In search of lost genes
It is well known that genes are passed from one generation to the next. In addition, new genes arise regularly, although the number of genes in a particular organism does not seem to increase. The paradox has been solved by recent research at the University of Veterinary Medicine, Vienna, which shows that newly created genes are frequently lost. The spontaneous appearance and disappearance of genes enables organisms to adapt rapidly to their environment and helps drive evolution. The work is published today in the journal eLife.
How do new genes arise? Current research shows that so-called "orphan genes" may appear as if by magic as a result of mutations in segments of DNA that previously had no function. Orphan genes were first discovered in the fruit fly but are found in all organisms, including man. Strikingly, up to 30 per cent of the total number of genes in an organism may be orphans and these genes may rapidly acquire functions. Scientists from the Institute of Population Genetics of the University of Veterinary Medicine, Vienna (Vetmeduni) have now investigated the fate of orphan genes. They show for the first time that orphan genes are frequently lost and consider the factors the influence the "survival" of the young genes.
Young orphans are at greatest risk
Together with Christian Schlötterer, the Head of the Institute, and other colleagues, Nicola Palmieri investigated the genes in a European species of fruit fly (Drosophila pseudoobscura). The scientists compared the genetic sequence of five related strains of the species, looking for orphan genes and examining the life cycles of the various genes in the fly genome. They discovered that most orphan genes persist for relatively few generations. As Schlötterer explains, "Some genes last for a long time through the evolution of species: these are known as conserved genes. Orphan genes represent the exact opposite: they come and go. Interestingly the youngest orphan genes seem to disappear the fastest. Orphan genes that are 'older' are more likely to remain in the genome."

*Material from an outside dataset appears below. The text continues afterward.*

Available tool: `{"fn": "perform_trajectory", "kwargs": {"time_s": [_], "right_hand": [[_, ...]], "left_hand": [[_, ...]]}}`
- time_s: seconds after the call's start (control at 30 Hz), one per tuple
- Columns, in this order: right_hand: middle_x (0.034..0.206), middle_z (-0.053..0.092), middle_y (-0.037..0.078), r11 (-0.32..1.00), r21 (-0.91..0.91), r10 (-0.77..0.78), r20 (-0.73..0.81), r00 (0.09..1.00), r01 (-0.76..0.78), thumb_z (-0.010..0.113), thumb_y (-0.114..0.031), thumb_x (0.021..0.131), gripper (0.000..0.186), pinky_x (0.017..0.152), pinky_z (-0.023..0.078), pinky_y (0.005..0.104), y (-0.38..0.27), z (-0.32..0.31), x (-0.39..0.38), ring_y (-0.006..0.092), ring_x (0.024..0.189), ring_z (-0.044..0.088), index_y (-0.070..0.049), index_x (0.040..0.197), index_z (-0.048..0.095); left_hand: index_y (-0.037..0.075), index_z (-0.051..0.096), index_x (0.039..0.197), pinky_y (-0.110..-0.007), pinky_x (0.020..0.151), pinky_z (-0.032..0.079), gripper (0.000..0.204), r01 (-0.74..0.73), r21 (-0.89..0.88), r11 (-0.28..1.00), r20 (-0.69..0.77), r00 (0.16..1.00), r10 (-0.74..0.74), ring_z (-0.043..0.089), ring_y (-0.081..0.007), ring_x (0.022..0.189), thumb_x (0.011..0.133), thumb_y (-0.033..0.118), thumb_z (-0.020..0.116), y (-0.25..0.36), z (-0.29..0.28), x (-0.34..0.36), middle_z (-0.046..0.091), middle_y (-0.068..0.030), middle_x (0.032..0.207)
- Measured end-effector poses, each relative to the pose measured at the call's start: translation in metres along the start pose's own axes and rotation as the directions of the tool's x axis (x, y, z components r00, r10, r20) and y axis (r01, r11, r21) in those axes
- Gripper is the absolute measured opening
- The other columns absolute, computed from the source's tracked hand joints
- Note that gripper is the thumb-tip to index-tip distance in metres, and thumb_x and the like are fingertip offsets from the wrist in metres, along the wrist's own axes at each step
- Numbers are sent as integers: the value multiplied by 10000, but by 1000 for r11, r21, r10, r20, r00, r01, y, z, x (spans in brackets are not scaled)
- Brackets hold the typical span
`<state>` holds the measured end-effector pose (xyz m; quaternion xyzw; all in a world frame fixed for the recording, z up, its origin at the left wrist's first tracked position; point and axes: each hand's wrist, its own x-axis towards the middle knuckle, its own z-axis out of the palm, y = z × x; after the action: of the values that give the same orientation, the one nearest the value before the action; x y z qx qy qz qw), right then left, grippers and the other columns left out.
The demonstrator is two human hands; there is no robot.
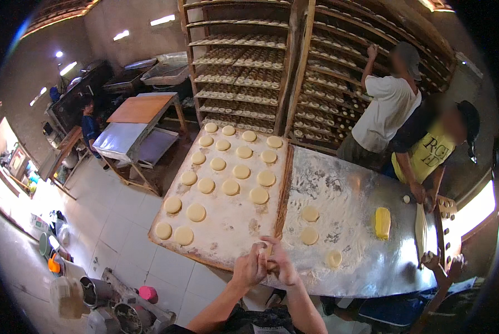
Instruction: The person shapes small dough balls into ring shapes by hand and places them on a wooden board. Other workers are visible in the background handling trays and dough.
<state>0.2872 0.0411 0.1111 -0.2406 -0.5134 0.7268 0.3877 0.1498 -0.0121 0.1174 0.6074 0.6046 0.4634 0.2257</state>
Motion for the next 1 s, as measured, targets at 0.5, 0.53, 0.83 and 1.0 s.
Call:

The researchers identified a number of factors that determine the length of time a young gene remains in a population. Active genes, i.e. those that produce a large amount of RNA, seem more likely to be retained than less active genes; and genes that are more active in males than in females also persist for longer.
Life on the X chromosome: short and sweet
Another important factor is the precise position where an orphan gene is located. When a new gene arises on the X chromosome (males have one X chromosome and females two) it is likely to cease functioning much faster than genes that arise on other chromosomes. Surprisingly, though, there are more orphans on the X chromosome than at other sites in the genome. It is currently unclear why this is so, despite the apparent existence of a mechanism that makes it hard for orphan genes to "survive" on the X chromosome. Life on the X chromosome may be short but it is clearly attractive.
Important tools for evolution
Schlötterer is keen to emphasize the importance of orphan genes for evolution. "Orphan genes are probably extremely important for rapid, short-term adaptations, when a species needs something new and innovative. When they are no longer needed they can be quickly removed from the genome." Recent work in another group has shown how orphan genes can arise: Palmieri and Schlötterer's work now completes the picture by showing how and when they disappear.
The article "The life cycle of Drosophila orphan genes," by Nicola Palmieri, Carolin Kosiol and Christian Schlötterer was published in the journal eLife.